Michael Adrian Paul Joyce (born 1 June 1963) is an English drummer. He is best known as the drummer for the Smiths, an English rock band formed in Manchester in 1982.

Life and career
Joyce was born in Manchester to Irish Catholic parents, and attended St Gregory's Grammar School in the city. While the Smiths provided Joyce with his first taste of success, he had previously drummed for Manchester band The Hoax and Northern Irish punk rock group Victim. Joyce was a member of The Smiths throughout the band's existence (1982–87). Immediately after the break-up of the band, Joyce and Smiths bassist Andy Rourke played with Sinéad O'Connor.

They, along with Craig Gannon, also provided the rhythm section for two singles by Smiths' singer Morrissey – "Interesting Drug" and "The Last of the Famous International Playboys" and their B-sides. Work with Suede, Buzzcocks, Public Image Limited, Julian Cope, P. P. Arnold and Pete Wylie followed throughout the 1990s. Joyce, Rourke, and Gannon reunited to work on a project with fellow Manchester musician Aziz Ibrahim (formerly of the Stone Roses and Simply Red), ex-Oasis guitarist Bonehead (as Moondog One), and Vinny Peculiar.

Lawsuits
In 1996, Joyce sued former Smiths' colleagues Johnny Marr and Morrissey for an equal share of performance and recording royalties. Joyce won the case and was awarded damages of around £1 million from Morrissey and Marr.

According to Morrissey, who unsuccessfully appealed Joyce's claims, Joyce first sued Morrissey and Marr in 1989 for 25% of the Smiths' recording royalties.

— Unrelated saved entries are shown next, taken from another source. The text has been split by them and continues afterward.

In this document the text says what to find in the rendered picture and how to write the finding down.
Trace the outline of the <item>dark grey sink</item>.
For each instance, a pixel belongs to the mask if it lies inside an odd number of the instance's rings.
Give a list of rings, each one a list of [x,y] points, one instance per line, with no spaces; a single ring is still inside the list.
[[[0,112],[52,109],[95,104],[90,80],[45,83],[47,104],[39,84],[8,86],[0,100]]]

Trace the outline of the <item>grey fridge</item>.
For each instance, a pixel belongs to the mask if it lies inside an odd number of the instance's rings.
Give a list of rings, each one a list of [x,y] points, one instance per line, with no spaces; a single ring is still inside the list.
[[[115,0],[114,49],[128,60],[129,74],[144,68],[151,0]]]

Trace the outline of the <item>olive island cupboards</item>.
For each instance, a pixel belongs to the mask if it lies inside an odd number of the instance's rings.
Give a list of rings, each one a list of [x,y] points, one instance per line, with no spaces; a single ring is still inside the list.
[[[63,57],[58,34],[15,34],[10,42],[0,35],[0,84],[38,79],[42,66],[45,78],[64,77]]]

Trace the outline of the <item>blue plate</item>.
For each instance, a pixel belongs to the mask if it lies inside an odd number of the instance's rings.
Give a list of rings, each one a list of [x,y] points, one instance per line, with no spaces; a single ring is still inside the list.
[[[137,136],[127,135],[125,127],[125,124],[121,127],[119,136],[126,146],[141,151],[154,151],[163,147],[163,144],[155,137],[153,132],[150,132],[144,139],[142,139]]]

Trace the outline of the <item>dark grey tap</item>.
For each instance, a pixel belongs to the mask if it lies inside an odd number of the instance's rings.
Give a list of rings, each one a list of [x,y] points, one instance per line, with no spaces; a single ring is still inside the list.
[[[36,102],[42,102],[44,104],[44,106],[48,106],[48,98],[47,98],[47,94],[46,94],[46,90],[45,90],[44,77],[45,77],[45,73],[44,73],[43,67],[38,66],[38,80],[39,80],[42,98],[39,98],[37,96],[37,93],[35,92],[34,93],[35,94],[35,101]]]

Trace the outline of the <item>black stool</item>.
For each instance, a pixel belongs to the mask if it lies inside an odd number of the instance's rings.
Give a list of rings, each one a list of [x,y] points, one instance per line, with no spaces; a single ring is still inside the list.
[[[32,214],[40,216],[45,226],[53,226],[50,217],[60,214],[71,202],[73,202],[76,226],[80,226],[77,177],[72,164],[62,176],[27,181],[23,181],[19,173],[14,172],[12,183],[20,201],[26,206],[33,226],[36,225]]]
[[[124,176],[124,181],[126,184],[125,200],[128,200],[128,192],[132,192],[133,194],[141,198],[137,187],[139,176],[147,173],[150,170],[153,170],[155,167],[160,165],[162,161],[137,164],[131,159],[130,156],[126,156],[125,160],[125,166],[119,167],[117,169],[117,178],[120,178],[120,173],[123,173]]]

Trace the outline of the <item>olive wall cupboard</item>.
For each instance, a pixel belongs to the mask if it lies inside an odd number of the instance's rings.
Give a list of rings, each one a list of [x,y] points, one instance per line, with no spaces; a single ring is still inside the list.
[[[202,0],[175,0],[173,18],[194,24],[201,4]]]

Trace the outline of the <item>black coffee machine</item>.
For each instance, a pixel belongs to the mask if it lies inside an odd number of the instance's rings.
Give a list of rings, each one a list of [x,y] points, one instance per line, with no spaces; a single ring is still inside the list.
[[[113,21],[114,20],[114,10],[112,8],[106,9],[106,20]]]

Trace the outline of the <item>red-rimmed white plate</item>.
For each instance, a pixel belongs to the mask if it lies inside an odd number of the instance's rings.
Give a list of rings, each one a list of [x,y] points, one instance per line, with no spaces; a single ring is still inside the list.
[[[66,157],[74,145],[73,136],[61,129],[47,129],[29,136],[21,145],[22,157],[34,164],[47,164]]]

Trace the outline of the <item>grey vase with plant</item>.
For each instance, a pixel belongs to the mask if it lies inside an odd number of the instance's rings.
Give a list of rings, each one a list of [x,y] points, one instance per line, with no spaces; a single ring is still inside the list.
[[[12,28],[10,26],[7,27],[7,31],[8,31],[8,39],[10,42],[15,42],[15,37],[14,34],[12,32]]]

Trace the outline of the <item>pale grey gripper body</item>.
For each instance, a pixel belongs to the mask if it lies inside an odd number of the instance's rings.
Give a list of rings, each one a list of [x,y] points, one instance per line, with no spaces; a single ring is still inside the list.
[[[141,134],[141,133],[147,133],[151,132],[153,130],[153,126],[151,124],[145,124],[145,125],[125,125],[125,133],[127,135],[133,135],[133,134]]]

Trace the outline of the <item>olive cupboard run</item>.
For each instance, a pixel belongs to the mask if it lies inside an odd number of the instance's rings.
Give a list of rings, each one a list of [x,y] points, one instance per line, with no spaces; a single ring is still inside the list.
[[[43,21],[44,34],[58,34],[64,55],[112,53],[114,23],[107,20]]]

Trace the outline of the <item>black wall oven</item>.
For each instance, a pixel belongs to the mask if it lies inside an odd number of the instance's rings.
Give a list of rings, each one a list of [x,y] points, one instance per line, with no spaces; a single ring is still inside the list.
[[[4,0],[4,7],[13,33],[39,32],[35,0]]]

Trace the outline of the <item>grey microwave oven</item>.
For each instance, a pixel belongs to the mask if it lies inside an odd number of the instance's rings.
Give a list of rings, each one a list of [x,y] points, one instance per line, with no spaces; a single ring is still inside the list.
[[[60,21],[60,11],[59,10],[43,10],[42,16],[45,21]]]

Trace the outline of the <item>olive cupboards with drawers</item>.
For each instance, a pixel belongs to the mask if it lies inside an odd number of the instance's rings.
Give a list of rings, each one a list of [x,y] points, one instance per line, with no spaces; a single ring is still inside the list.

In 1996, Joyce won the case "on the basis of the 1890 Partnership Act". The next year (1997), according to Morrissey, "Joyce was paid £215,000 from me, and £215,000 from Johnny Marr. In 2001, as a final payment of back royalties, Johnny Marr paid Joyce £260,000 plus 'costs'. At this time I [Morrissey] was in the US and was not served with court proceedings, so Joyce obtained a Default Judgment. He then put forward a claim from me for £688,000 —well above and beyond the amount Johnny Marr was ordered to pay. In my absence, the figure was not contested. Since 2001, and because of the Default Judgment against me, Joyce has taken out Third Party Orders against the following societies: my personal bank account in England, Smiths royalties from Warner Music, my personal PRS royalties, my personal PPL royalties, and he has attempted to seize UK concert fees from venue to venue. This money, to date, totals £700,000. This figure is in addition to the figures mentioned above." Morrissey went on to claim that "[the] Joyce action is continuous. Because of his Default Judgment he continues to take my royalties, and the royalties of others mentioned above, from Warner Music—consequently I have not received record royalties since 2001."

2007 onward
In July 2007, Joyce, along with former bandmate Andy Rourke, released Inside The Smiths, a DVD which chronicled their experiences of being in the band. In October 2007, Joyce toured the UK playing drums for Vinny Peculiar with Bonehead (Oasis) on bass guitar, and in 2008 ran a successful night at The Brickhouse in Manchester called "Alternative Therapy". In parallel to his music career, Joyce works as a DJ and broadcaster, including occasional appearances on BBC 6 Music. Joyce has hosted shows on  East Village Radio, an internet station.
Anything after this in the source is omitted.